§ What you are asked to do
The listing below must be repeated word for word, without its pictures.

§ Provided data
==*==

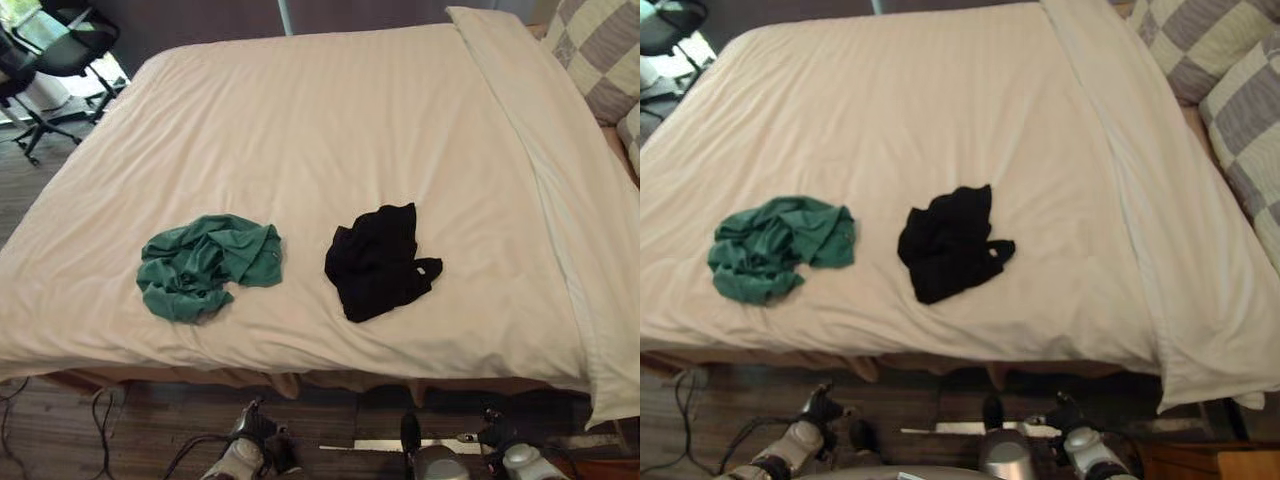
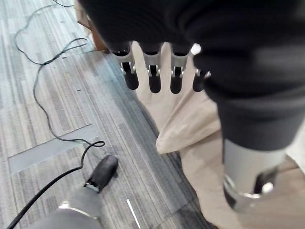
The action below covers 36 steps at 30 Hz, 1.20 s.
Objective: Tidy up the quilt and then pick up the clothes from the bed and put them into the laundry hamper.
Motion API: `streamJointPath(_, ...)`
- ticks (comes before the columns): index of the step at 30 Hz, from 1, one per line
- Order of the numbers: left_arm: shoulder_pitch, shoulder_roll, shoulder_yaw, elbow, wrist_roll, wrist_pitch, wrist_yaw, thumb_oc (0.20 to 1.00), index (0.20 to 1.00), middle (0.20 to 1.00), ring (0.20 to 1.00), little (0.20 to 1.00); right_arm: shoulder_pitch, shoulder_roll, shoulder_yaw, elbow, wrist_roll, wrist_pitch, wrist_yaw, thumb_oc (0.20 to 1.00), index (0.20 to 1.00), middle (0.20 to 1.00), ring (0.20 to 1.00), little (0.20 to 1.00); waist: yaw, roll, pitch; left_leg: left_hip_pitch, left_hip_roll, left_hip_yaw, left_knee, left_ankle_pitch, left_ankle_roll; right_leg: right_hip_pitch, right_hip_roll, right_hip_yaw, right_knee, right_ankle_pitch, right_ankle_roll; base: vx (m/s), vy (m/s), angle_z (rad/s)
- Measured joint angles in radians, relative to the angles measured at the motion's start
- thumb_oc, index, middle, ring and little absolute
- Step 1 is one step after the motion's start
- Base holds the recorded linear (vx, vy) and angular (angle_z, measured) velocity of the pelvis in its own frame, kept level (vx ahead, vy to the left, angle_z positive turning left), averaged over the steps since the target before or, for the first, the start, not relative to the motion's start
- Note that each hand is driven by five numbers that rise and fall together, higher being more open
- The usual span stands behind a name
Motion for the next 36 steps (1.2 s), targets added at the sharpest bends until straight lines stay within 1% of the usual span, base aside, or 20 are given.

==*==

§ Answer below
The action below covers 36 steps at 30 Hz, 1.20 s.
Objective: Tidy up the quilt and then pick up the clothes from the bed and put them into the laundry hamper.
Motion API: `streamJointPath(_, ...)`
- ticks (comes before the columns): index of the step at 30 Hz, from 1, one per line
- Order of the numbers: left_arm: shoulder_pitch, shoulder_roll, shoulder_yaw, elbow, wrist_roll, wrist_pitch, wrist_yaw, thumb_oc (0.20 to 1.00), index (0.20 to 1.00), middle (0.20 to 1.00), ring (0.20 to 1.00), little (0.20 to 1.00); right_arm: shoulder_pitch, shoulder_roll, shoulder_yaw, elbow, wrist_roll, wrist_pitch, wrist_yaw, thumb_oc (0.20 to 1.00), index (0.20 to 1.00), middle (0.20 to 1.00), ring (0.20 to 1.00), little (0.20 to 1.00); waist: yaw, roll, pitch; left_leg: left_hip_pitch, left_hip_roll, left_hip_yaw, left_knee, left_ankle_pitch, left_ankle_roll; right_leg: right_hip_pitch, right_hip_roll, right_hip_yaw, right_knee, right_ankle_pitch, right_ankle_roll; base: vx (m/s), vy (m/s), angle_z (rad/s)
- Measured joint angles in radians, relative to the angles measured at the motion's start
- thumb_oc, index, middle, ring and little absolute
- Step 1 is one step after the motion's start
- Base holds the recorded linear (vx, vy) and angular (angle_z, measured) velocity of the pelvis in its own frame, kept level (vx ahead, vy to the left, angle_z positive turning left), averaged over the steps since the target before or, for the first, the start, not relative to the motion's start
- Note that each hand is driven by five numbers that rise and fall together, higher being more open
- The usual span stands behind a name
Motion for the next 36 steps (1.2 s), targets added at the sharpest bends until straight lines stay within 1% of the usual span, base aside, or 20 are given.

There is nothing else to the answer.